Did you know that about 1 of every 6 adults in the United States has high cholesterol? Cholesterol is a waxy substance that your body needs, but when you have too much it can lead to a buildup in the arteries, and result in heart disease – the leading cause of death of Americans.

Get Tested

The National Cholesterol Education Program recommends that healthy adults get their cholesterol levels tested every five years. You can get tested by simply scheduling a visit to your doctor.

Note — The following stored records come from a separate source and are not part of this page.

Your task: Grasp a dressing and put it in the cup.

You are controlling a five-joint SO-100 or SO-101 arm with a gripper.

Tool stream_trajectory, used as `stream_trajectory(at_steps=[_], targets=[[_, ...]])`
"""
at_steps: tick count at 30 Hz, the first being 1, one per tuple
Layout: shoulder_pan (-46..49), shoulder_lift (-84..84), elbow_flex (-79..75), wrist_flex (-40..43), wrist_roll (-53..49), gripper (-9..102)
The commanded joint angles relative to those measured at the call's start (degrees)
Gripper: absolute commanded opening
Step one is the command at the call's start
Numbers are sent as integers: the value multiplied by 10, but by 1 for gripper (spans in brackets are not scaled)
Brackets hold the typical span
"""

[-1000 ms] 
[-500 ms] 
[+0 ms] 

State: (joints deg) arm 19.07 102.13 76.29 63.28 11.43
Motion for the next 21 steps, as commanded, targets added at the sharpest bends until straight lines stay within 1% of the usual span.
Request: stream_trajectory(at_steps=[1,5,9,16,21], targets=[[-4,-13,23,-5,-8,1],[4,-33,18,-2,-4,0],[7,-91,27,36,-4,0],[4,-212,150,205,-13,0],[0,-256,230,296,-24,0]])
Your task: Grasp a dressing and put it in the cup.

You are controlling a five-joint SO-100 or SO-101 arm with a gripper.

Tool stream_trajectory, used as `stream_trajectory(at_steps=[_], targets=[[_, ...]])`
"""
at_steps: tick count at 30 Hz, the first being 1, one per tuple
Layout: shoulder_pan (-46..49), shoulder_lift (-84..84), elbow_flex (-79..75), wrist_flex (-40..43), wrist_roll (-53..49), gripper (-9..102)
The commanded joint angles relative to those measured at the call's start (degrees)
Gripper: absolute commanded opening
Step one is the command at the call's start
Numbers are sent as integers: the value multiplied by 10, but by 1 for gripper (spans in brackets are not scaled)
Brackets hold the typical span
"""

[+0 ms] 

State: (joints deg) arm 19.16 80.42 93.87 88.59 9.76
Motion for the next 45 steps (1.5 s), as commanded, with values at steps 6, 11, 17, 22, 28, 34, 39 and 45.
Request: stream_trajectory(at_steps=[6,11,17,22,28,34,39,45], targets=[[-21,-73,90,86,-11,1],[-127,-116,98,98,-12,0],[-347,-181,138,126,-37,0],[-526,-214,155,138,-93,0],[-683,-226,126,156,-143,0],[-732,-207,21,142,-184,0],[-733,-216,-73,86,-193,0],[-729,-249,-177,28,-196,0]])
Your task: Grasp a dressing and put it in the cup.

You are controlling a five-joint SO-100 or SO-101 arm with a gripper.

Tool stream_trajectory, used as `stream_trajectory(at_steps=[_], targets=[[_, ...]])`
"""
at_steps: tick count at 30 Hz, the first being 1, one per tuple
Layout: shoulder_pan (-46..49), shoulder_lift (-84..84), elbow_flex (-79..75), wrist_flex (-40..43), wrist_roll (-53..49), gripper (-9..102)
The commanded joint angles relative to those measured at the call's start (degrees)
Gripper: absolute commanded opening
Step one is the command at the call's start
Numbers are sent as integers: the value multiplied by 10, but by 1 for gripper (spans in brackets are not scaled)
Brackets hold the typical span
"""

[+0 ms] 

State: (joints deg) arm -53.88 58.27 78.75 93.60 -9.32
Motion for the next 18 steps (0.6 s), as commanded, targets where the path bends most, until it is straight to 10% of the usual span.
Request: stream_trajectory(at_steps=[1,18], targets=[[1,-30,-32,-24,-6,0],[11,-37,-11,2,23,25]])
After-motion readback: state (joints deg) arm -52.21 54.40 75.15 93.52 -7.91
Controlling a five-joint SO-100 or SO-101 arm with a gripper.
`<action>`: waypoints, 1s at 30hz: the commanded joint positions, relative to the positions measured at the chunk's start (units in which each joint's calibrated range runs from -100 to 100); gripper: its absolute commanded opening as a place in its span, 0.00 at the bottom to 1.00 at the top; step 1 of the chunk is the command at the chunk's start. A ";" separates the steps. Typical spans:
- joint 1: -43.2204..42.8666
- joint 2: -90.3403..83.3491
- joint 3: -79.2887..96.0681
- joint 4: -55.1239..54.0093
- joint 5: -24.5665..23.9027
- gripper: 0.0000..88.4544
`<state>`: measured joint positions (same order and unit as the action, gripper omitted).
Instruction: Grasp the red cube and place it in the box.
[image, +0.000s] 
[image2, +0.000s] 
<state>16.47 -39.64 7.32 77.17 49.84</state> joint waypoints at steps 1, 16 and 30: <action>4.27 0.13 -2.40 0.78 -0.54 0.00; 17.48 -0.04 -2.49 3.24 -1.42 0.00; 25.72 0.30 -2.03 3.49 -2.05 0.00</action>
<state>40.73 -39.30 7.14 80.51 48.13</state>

Healthy Blue Living Connection

Healthy Blue Living customers need to work toward reaching a target cholesterol (LDL-C) level below 100, 130 or 160 based on certain risk factors to earn the enhanced benefit level with lower out-of-pocket costs.

How to Maintain

If you are at risk for high cholesterol, there are steps you can take to reduce it and if you have normal cholesterol levels, you can follow these guidelines as well to prevent high cholesterol. Here are some simple steps to maintain normal cholesterol levels:

  • Maintain a healthy weight
  • Maintain a healthy diet
  • Exercise regularly
  • Don’t smoke
  • Ask your doctor for a blood test

Get Treatment

If diagnosed with high cholesterol, it’s important to know that people at any age can take the steps necessary to lower their cholesterol. Doctors will recommend lifestyle changes as a treatment, and will prescribe cholesterol-lowering medications if necessary. Remember, you have the ability to take control of your health, and work toward achieving and maintaining healthy cholesterol.

Cholesterol medical information used in this blog post came from the Centers for Disease Control and Prevention.